Le ton s’est un peu élevé ce vendredi après-midi à Bercy. En effet, de nombreux abus dans l’utilisation du click and collect (achat sur Internet ou par téléphone suivi d’un retrait du magasin) ont été constatés dans les magasins et supermarchés qui proposent cet appareil à leurs clients. Parfois, les commandes sont passées directement à l’intérieur ou devant le magasin, et non à domicile, avant que les clients ne récupèrent le produit quelques minutes plus tard.
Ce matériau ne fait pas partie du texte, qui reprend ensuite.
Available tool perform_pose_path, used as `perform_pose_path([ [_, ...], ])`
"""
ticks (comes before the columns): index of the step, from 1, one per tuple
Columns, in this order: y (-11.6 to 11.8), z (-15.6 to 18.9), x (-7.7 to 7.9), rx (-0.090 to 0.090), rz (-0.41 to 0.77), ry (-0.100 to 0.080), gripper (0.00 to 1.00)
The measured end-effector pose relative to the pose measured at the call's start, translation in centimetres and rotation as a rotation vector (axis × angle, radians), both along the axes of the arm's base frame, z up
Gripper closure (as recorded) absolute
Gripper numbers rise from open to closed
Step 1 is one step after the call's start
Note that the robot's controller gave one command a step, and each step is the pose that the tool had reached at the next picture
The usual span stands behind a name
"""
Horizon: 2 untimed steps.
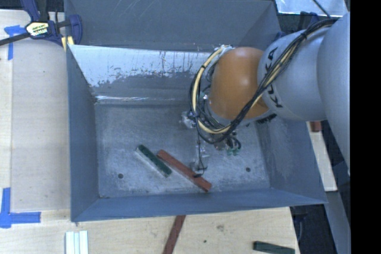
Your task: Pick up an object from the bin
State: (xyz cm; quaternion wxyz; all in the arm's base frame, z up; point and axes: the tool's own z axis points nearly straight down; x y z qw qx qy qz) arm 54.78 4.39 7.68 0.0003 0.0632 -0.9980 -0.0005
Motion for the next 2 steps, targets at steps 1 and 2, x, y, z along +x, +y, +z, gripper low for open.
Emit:
perform_pose_path([
  [1,2.5,3.2,-0.3,-0.002,0.043,-0.002,0.0],
  [2,6.3,-0.1,-5.5,-0.001,0.001,-0.003,1.0],
])
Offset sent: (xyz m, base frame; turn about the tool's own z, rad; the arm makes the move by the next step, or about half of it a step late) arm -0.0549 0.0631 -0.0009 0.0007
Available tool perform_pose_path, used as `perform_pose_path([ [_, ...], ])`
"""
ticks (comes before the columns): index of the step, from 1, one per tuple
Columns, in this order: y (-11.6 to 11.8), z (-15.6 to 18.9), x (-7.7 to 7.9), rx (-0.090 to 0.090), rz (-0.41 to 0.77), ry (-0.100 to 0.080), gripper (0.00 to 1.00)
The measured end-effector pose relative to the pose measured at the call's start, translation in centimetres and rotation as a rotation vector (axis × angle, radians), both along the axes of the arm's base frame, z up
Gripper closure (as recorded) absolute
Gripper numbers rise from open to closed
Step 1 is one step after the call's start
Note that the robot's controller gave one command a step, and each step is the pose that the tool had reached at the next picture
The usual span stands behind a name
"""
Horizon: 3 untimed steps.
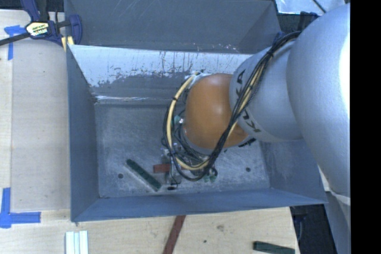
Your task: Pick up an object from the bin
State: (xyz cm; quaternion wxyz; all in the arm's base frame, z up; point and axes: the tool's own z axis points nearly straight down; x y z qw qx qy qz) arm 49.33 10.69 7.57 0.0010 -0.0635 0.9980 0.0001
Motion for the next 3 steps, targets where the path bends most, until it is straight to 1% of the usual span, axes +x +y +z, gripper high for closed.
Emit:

“Nous ne devons pas confondre cliquer et charger et demander et charger (Note de l’éditeur: demander et récupérer), lâche, ennuyeux, ami proche du ministre de l’Économie, Bruno Le Maire. Les consommateurs ont le droit de commander un produit, par téléphone ou en ligne, qu’ils viennent ensuite chercher au magasin. Mais on constate qu’en pratique, des files d’attente se forment devant de nombreux points de vente, qu’il s’agisse de magasins ou de supermarchés, les consommateurs demandant sur place de récupérer un produit particulier, qui n’a pas été commandé en amont. Ce n’est pas acceptable car les files d’attente multiplient les contacts. “

Autoriser la vente de produits non essentiels

Au cours des dernières heures, le ministère de l’Économie a contacté de nombreux représentants de commerçants pour rappeler l’ordre. La demande et la collecte doivent cesser immédiatement », a insisté Bercy. Mais il ne s’agit pas, a priori, de suspendre le service de clic et de facturer “tant que les règles sont respectées”, précise-t-on. Ce système, mis en place dès le début du second lock-out, permet aux commerçants et supermarchés de poursuivre partiellement leur activité, notamment la vente de produits non essentiels.